With Two pairs (a, b) and (c, d), the product difference is (a * b) - (c * d).
My solution
This task has really challenged me. I've come up with a solution that works, but am not happy with it. Mohammad praised me last week with not "just brute-forcing an answer". This week I have failed :-/
The objective is to find the pairs that represent the lowest and highest product. If I take the list -4 -10 2 0, the lowest value is -8 (-4 × 2) and the highest value is 40 (-4 × -10). However this uses the -4 value twice, and thus is not going to work.

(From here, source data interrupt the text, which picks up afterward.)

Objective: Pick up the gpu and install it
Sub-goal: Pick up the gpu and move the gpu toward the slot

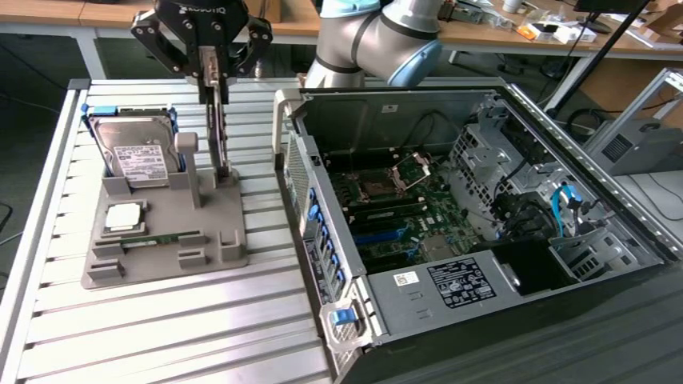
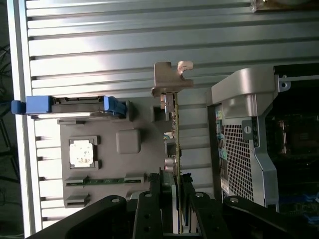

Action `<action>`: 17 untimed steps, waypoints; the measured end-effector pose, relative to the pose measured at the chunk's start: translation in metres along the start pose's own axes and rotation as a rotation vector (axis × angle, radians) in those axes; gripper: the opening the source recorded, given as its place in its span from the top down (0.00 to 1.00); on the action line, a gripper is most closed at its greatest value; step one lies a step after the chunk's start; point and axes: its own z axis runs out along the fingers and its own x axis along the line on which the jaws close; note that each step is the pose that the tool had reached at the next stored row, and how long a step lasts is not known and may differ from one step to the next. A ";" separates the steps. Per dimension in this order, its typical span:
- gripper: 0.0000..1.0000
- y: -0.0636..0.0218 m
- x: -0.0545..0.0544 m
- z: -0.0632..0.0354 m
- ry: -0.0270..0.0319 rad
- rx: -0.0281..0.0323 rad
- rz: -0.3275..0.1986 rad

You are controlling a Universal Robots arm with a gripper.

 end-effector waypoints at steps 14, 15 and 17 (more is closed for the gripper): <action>0.73 0.0012 0.000 -0.0159 0.0001 -0.0023 0.000; 0.73 0.0013 0.000 -0.0168 0.0001 -0.0025 0.000; 0.73 0.0013 0.000 -0.0175 0.0001 -0.0031 0.000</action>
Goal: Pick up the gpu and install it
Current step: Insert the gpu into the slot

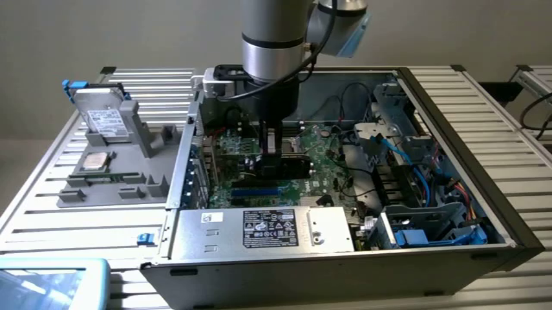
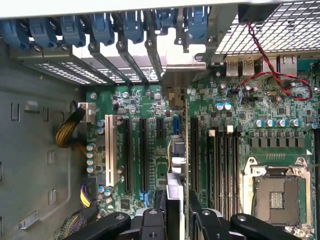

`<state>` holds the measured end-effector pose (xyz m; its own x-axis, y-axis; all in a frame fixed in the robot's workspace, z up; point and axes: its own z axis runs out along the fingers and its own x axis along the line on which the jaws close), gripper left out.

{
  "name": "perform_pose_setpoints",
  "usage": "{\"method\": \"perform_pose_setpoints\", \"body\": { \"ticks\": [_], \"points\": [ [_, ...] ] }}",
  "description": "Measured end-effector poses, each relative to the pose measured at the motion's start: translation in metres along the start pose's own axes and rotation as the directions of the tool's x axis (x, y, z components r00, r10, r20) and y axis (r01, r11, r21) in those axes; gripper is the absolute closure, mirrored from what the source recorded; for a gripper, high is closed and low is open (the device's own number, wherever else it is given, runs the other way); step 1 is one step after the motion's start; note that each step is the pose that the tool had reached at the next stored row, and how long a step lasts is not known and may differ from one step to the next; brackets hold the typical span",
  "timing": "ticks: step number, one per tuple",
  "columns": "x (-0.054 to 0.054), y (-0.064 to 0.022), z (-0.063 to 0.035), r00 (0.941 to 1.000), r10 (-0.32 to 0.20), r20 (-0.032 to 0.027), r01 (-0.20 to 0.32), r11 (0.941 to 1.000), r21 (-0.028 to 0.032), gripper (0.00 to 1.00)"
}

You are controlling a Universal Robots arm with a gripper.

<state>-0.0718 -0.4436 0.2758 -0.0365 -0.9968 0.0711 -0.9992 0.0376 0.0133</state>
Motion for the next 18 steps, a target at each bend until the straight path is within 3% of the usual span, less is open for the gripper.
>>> {"method": "perform_pose_setpoints", "body": {
  "ticks": [4, 11, 18],
  "points": [
    [0.005, -0.0001, 0.0043, 0.9999, -0.001, 0.0132, 0.001, 1.0000, -0.0065, 0.72],
    [0.009, 0.0021, 0.0108, 0.9994, -0.001, 0.0354, 0.002, 0.9999, -0.0124, 0.72],
    [0.012, 0.0050, 0.0143, 0.9992, -0.001, 0.0399, 0.002, 0.9998, -0.0172, 0.72]
  ]
}}
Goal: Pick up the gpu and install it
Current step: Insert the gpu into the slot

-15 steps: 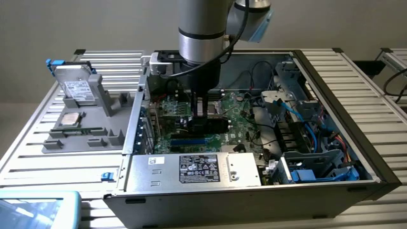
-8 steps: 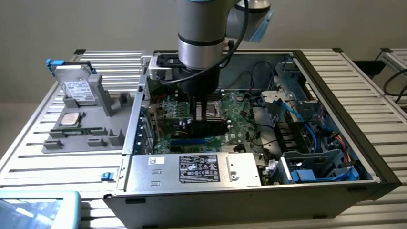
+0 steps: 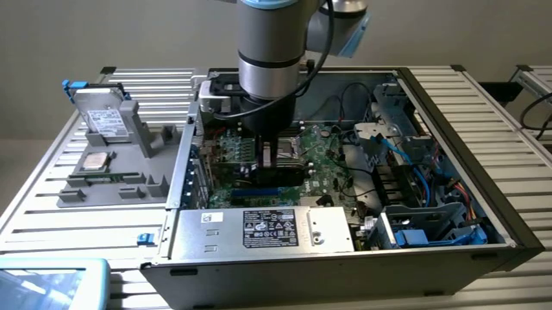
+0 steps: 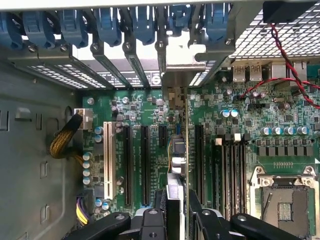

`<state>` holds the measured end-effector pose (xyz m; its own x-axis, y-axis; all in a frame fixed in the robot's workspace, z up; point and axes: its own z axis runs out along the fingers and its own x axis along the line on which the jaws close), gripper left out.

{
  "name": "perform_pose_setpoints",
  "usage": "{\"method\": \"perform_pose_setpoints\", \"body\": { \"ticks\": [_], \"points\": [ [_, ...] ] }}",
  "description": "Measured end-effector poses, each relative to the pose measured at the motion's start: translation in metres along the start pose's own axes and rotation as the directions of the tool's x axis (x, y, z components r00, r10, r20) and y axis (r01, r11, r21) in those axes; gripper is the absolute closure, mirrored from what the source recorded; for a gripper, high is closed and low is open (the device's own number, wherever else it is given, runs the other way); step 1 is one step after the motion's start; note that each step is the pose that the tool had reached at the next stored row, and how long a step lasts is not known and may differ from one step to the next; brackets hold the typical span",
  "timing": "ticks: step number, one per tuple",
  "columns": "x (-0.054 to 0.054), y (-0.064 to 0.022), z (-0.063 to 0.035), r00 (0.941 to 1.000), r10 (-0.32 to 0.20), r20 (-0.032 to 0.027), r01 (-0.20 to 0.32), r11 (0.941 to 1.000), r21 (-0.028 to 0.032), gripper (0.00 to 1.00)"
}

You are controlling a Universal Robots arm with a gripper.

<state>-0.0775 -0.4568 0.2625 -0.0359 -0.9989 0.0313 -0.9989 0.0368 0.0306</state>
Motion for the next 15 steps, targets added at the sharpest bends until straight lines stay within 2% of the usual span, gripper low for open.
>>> {"method": "perform_pose_setpoints", "body": {
  "ticks": [4, 15],
  "points": [
    [0.0008, 0.0025, 0.0021, 1.0000, 0.000, 0.0028, 0.000, 1.0000, -0.0004, 0.72],
    [0.0011, 0.0092, 0.0071, 1.0000, 0.000, 0.0050, 0.000, 1.0000, -0.0028, 0.72]
  ]
}}
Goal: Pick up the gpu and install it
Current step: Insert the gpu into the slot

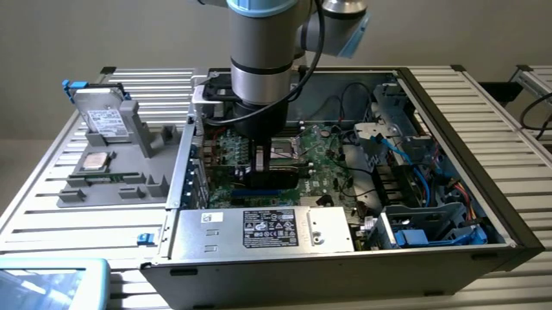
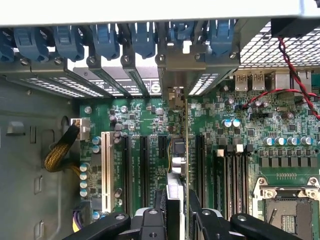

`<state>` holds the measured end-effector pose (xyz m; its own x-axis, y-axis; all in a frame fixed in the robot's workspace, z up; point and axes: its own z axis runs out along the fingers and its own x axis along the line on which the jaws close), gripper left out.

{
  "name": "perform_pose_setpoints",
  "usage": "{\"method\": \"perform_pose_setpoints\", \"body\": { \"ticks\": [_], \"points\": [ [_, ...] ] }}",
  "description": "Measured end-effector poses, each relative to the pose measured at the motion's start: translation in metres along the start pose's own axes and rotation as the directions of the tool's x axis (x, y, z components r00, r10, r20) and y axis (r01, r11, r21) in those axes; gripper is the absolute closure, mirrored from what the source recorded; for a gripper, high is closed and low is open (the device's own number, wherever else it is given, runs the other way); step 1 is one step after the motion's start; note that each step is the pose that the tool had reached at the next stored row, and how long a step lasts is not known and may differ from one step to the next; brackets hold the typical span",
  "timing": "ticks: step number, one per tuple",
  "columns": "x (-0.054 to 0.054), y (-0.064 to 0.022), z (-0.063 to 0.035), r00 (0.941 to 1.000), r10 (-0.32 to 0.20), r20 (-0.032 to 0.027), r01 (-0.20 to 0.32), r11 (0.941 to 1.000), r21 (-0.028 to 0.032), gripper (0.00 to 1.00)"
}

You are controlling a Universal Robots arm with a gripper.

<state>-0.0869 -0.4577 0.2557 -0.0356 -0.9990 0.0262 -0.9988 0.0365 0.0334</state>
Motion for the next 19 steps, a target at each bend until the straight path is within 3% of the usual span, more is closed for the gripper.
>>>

I was thinking of ways to solve this, but haven't thought of any that are good. I'm going to be interested in reading how other Team PWC members solved this.
The approach I took is to find all combinations of 4 digits from the input list. In Python, this is done with the combinations function from itertools. The Algorithm::Combinatorics module provides the same functionality in Perl.
For each combination I calculate the maximum absolute difference between the three possible combinations of pairs (1 2, 3 4; 1 3, 2 4; and 1 4, 2 3). If this is higher than any previous maximum, I update the solution variable.
def max_diff(ints: list) -> int:
solution = 0
# Compute all combinations of 4 integers
for c in combinations(ints, 4):
# Calculate the maximum difference for this combination
diff = max(
abs((c[0] * c[1]) - (c[2] * c[3])),
abs((c[0] * c[2]) - (c[1] * c[3])),
abs((c[0] * c[3]) - (c[1] * c[2])),
)
if diff > solution:
solution = diff
return solution
Maybe this is the best solution. Even with a list of 100 items, there are less than 4 million combinations, which can be computed pretty quickly.
Examples
$ ./ch-1.py 5 9 3 4 6
42
$ ./ch-1.py 1 -2 3 -4
10
$ ./ch-1.py -3 -1 -2 -4
10
$ ./ch-1.py 10 2 0 5 1
50
$ ./ch-1.py 7 8 9 10 10
44
Task 2: Peak Point
Task
You are given an array of altitude gain.
Write a script to find the peak point gained.
My solution
This is relatively straight forward so doesn't need much explanation. I have two variables current_altitude records the current altitude while the peak records the highest altitude. Both values start at 0.
I then loop over the input list with a variable gain. For each iteration, I increment the current_altitude value with gain. If this is higher than the current peak variable, I update peak with the new altitude.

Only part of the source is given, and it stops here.